──────── Data block
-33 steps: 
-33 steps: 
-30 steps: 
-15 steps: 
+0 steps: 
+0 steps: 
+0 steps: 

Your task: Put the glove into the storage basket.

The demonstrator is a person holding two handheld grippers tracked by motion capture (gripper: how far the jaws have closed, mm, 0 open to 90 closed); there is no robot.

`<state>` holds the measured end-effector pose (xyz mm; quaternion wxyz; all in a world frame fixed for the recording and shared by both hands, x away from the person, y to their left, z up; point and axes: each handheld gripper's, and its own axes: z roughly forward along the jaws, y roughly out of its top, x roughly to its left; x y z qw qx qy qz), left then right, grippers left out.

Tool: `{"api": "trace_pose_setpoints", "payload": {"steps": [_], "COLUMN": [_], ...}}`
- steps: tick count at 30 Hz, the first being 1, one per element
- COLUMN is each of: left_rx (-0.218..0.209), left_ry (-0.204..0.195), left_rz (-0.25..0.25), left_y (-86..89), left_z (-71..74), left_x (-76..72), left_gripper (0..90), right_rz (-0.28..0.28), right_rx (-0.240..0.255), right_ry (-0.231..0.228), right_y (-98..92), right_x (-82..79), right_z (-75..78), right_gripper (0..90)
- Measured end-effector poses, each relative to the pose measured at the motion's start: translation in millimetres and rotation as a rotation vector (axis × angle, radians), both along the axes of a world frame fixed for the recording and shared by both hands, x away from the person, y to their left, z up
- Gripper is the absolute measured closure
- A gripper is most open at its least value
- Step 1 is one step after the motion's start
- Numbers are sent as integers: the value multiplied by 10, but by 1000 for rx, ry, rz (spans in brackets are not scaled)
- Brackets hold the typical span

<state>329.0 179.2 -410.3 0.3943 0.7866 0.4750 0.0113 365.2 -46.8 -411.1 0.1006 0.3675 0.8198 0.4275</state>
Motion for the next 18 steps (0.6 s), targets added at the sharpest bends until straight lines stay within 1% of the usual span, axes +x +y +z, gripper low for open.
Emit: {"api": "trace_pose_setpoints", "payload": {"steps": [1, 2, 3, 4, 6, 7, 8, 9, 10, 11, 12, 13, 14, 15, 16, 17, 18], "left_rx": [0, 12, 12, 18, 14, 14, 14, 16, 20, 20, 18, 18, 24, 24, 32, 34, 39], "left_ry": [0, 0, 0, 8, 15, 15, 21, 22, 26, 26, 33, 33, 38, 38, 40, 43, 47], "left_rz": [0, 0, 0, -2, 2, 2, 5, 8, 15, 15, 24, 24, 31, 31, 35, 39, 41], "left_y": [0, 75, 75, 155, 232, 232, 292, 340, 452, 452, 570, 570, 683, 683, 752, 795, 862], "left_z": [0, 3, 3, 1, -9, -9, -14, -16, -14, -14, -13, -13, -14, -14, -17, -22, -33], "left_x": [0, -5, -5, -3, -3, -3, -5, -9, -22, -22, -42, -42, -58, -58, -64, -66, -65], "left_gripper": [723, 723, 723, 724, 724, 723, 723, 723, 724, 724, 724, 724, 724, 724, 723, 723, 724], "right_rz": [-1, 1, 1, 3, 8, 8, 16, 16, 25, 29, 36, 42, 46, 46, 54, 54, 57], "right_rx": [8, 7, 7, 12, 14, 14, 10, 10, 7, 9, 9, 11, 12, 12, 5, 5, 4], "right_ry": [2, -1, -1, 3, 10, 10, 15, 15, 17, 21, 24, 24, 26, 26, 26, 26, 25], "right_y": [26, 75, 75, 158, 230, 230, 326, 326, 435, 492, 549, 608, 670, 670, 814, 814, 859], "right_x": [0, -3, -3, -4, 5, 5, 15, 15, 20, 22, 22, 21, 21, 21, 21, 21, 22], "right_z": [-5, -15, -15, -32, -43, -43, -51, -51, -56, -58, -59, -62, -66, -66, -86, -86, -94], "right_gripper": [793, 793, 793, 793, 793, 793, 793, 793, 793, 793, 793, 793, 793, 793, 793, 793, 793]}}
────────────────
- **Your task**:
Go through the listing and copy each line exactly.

- **Task solution**:
-33 steps: 
-33 steps: 
-30 steps: 
-15 steps: 
+0 steps: 
+0 steps: 
+0 steps: 

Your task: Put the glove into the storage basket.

The demonstrator is a person holding two handheld grippers tracked by motion capture (gripper: how far the jaws have closed, mm, 0 open to 90 closed); there is no robot.

`<state>` holds the measured end-effector pose (xyz mm; quaternion wxyz; all in a world frame fixed for the recording and shared by both hands, x away from the person, y to their left, z up; point and axes: each handheld gripper's, and its own axes: z roughly forward along the jaws, y roughly out of its top, x roughly to its left; x y z qw qx qy qz), left then right, grippers left out.

Tool: `{"api": "trace_pose_setpoints", "payload": {"steps": [_], "COLUMN": [_], ...}}`
- steps: tick count at 30 Hz, the first being 1, one per element
- COLUMN is each of: left_rx (-0.218..0.209), left_ry (-0.204..0.195), left_rz (-0.25..0.25), left_y (-86..89), left_z (-71..74), left_x (-76..72), left_gripper (0..90), right_rz (-0.28..0.28), right_rx (-0.240..0.255), right_ry (-0.231..0.228), right_y (-98..92), right_x (-82..79), right_z (-75..78), right_gripper (0..90)
- Measured end-effector poses, each relative to the pose measured at the motion's start: translation in millimetres and rotation as a rotation vector (axis × angle, radians), both along the axes of a world frame fixed for the recording and shared by both hands, x away from the person, y to their left, z up
- Gripper is the absolute measured closure
- A gripper is most open at its least value
- Step 1 is one step after the motion's start
- Numbers are sent as integers: the value multiplied by 10, but by 1000 for rx, ry, rz (spans in brackets are not scaled)
- Brackets hold the typical span

<state>329.0 179.2 -410.3 0.3943 0.7866 0.4750 0.0113 365.2 -46.8 -411.1 0.1006 0.3675 0.8198 0.4275</state>
Motion for the next 18 steps (0.6 s), targets added at the sharpest bends until straight lines stay within 1% of the usual span, axes +x +y +z, gripper low for open.
Emit: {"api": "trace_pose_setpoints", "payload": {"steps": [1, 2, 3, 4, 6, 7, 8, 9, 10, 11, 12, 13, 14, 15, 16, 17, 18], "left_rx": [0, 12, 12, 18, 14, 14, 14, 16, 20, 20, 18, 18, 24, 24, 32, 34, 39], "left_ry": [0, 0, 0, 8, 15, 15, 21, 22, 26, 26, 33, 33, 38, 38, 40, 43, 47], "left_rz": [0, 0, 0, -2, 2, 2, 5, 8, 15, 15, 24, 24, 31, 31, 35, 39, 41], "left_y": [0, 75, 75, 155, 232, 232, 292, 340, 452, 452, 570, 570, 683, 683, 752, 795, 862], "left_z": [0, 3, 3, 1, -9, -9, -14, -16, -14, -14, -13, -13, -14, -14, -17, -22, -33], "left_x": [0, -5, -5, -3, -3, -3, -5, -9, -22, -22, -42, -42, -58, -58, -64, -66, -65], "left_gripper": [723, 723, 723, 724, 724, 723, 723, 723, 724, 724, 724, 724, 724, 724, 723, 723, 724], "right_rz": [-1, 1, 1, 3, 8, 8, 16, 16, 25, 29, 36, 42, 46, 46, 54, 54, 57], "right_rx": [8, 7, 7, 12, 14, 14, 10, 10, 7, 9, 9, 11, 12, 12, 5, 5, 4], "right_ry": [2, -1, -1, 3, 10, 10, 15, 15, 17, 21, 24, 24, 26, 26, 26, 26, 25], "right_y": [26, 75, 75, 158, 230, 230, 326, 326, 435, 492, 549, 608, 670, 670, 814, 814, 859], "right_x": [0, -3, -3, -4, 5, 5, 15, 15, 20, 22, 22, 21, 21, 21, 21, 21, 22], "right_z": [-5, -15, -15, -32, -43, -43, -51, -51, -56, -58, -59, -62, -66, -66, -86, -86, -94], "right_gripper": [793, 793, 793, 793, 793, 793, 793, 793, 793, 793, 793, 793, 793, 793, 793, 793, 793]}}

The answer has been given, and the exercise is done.